*Provided material*:
■ ■ ■ ■ ■ ■ ■

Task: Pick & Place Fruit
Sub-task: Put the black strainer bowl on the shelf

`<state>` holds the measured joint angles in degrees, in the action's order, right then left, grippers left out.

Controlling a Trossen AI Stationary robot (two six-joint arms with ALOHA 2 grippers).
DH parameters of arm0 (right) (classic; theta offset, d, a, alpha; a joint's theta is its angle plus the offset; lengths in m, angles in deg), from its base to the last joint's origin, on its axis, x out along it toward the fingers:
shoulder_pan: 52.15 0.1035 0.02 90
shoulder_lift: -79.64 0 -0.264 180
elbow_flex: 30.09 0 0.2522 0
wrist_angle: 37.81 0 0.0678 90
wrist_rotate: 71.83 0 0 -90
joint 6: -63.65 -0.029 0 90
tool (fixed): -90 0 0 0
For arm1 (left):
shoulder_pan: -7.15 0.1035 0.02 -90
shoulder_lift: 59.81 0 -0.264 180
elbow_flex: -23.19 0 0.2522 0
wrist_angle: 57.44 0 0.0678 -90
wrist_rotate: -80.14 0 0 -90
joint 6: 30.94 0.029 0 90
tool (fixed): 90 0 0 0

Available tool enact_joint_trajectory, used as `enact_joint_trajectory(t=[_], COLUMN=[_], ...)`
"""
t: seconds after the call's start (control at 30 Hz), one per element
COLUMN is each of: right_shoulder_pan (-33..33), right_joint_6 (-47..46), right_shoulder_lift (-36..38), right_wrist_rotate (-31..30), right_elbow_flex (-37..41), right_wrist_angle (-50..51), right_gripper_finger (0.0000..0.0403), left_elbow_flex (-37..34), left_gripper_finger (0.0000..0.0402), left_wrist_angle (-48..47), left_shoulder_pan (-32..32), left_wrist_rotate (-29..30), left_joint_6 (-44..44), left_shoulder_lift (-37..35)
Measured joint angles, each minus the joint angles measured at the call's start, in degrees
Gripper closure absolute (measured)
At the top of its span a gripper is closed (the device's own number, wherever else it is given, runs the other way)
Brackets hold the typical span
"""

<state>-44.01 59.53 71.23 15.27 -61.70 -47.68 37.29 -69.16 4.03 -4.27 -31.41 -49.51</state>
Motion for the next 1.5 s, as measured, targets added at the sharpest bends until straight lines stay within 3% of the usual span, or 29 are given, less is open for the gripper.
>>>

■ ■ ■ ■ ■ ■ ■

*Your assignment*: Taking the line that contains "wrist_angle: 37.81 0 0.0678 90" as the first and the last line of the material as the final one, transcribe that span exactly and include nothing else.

*Answer to the problem*:
wrist_angle: 37.81 0 0.0678 90
wrist_rotate: 71.83 0 0 -90
joint 6: -63.65 -0.029 0 90
tool (fixed): -90 0 0 0
For arm1 (left):
shoulder_pan: -7.15 0.1035 0.02 -90
shoulder_lift: 59.81 0 -0.264 180
elbow_flex: -23.19 0 0.2522 0
wrist_angle: 57.44 0 0.0678 -90
wrist_rotate: -80.14 0 0 -90
joint 6: 30.94 0.029 0 90
tool (fixed): 90 0 0 0

Available tool enact_joint_trajectory, used as `enact_joint_trajectory(t=[_], COLUMN=[_], ...)`
"""
t: seconds after the call's start (control at 30 Hz), one per element
COLUMN is each of: right_shoulder_pan (-33..33), right_joint_6 (-47..46), right_shoulder_lift (-36..38), right_wrist_rotate (-31..30), right_elbow_flex (-37..41), right_wrist_angle (-50..51), right_gripper_finger (0.0000..0.0403), left_elbow_flex (-37..34), left_gripper_finger (0.0000..0.0402), left_wrist_angle (-48..47), left_shoulder_pan (-32..32), left_wrist_rotate (-29..30), left_joint_6 (-44..44), left_shoulder_lift (-37..35)
Measured joint angles, each minus the joint angles measured at the call's start, in degrees
Gripper closure absolute (measured)
At the top of its span a gripper is closed (the device's own number, wherever else it is given, runs the other way)
Brackets hold the typical span
"""

<state>-44.01 59.53 71.23 15.27 -61.70 -47.68 37.29 -69.16 4.03 -4.27 -31.41 -49.51</state>
Motion for the next 1.5 s, as measured, targets added at the sharpest bends until straight lines stay within 3% of the usual span, or 29 are given, less is open for the gripper.
>>>

The output above is complete as it stands.